Er volgt kritiek op deze beslissing. Een oppositiepartij is van mening dat de burgers teveel last hebben van de maatregel, omdat de producenten de BTW zullen afwentelen op de consument. Bovendien beweert de partij dat het overheidsingrijpen op deze markt zal leiden tot welvaartsverlies.
a |
Bereken hoeveel procent van de BTW wordt afgewenteld op de consumenten. |
b |
Bereken ook de omvang van het welvaartsverlies waar de partij op doelt. |
Opdracht 3
Voor het gemak nemen we dezelfde markt van volkomen concurrentie als opgave 2, met onderstaande collectie vraag- en aanbodfuncties:
Qv = -5P + 125
Qa = 10P – 50
De regering van dit land wil het gebruik van dit product stimuleren. Om dat te bereiken denkt zij over het invoeren van een producentensubsidie van € 2,50. De regering wil echter alleen het geld hiervoor vrijmaken als het totale gebruik van het product met 10% stijgt.
De oppositie is het eens met de maatregel, maar is van mening dat ook naar de kosten in verhouding tot het effect moet worden gekeken.
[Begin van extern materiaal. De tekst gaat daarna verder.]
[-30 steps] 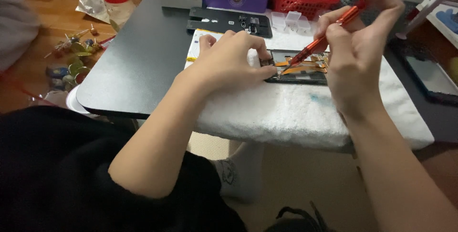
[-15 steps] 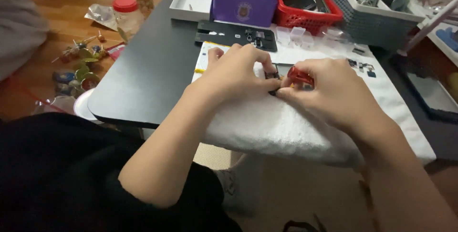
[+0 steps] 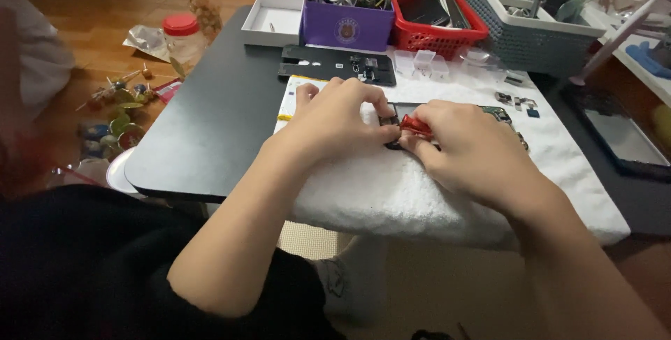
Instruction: Using a precision screwdriver to disassemble or repair internal components of a smartphone, including screws and ribbon cables.
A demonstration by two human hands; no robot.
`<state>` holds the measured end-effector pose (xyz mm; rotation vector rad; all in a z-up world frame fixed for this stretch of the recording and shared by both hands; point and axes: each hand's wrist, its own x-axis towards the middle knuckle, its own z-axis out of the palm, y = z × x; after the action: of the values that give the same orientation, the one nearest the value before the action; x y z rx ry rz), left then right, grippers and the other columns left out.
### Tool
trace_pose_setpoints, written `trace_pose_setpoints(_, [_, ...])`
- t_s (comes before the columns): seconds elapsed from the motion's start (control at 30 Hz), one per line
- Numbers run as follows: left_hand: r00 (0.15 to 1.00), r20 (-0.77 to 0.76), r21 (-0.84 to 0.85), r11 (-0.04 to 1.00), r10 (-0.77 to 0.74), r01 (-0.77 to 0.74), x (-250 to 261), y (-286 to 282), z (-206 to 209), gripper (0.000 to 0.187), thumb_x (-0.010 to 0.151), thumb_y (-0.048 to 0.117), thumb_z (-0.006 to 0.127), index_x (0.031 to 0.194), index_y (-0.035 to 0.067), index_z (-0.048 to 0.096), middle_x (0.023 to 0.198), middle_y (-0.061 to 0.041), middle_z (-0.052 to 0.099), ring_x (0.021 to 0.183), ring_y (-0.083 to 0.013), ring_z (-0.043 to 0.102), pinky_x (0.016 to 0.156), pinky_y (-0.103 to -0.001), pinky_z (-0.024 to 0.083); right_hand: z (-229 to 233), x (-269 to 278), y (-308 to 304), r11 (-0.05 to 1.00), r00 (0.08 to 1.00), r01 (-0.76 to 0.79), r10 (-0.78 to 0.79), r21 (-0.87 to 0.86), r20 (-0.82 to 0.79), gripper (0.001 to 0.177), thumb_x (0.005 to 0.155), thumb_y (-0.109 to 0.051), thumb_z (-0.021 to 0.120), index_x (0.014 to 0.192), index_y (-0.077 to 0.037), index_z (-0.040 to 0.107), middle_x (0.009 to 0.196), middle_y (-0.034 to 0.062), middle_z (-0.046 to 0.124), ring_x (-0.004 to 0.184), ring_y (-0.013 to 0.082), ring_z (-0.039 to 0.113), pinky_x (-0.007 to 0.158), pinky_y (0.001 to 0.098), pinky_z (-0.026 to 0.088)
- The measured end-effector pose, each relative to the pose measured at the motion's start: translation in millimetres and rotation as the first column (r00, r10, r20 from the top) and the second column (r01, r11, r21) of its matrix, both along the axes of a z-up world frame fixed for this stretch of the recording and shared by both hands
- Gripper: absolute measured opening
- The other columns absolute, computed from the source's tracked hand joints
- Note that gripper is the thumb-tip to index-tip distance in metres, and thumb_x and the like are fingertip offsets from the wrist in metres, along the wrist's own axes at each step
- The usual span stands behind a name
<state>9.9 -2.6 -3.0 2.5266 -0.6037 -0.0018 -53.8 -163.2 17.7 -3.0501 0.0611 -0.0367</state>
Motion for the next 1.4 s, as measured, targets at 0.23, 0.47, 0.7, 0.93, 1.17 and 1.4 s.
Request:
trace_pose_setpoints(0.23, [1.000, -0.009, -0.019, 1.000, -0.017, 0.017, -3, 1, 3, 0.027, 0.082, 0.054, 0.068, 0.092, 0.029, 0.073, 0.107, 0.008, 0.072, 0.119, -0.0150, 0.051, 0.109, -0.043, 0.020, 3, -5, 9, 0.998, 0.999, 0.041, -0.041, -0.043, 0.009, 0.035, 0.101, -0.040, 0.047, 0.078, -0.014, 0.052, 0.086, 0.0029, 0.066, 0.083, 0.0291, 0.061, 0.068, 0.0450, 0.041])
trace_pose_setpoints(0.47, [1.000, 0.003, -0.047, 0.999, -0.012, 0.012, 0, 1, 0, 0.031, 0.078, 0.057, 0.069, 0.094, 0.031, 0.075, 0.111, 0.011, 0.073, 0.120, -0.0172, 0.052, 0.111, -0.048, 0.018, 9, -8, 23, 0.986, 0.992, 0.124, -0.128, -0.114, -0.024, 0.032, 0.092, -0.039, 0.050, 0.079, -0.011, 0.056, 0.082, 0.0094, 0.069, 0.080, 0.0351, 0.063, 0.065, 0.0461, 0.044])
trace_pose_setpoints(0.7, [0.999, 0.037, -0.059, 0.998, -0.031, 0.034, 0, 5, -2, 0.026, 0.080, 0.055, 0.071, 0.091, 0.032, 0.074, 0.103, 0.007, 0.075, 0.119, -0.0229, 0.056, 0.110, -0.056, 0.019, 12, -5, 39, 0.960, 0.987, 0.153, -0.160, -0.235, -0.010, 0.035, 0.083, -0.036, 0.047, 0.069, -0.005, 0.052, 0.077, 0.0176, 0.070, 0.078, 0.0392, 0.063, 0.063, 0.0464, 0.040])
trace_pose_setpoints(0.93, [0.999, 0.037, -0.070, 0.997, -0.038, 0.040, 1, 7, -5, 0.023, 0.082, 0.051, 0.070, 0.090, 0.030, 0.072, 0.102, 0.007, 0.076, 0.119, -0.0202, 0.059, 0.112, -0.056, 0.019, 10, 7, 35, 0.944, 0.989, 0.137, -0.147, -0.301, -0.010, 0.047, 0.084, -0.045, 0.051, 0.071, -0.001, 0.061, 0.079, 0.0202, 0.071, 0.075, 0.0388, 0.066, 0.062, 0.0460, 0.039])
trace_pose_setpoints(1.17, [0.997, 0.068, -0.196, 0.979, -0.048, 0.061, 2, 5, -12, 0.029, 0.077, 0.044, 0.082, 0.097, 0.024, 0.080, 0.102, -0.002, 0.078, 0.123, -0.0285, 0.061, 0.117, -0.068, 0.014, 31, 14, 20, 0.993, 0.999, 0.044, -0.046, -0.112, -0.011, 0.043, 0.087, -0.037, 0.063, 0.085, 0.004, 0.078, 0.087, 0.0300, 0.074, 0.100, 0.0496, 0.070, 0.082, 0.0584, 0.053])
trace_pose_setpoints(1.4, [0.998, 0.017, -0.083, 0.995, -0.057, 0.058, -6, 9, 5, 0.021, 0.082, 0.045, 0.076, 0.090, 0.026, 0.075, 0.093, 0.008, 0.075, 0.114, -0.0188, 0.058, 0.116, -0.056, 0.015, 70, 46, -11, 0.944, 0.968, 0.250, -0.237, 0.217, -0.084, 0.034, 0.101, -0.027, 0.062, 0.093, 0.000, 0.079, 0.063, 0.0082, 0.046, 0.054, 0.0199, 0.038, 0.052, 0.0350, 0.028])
Zij zijn van mening dat voor elke € 1 mln subsidie het gebruik tenminste met 0,1% moet stijgen.
a |
Bereken of de subsidie voldoet aan de wensen van de regering. |
b |
Bereken of de subsidie voldoet aan de wensen van de oppositie. |
Een individuele producent op deze markt streeft naar maximalisering van zijn totale winst.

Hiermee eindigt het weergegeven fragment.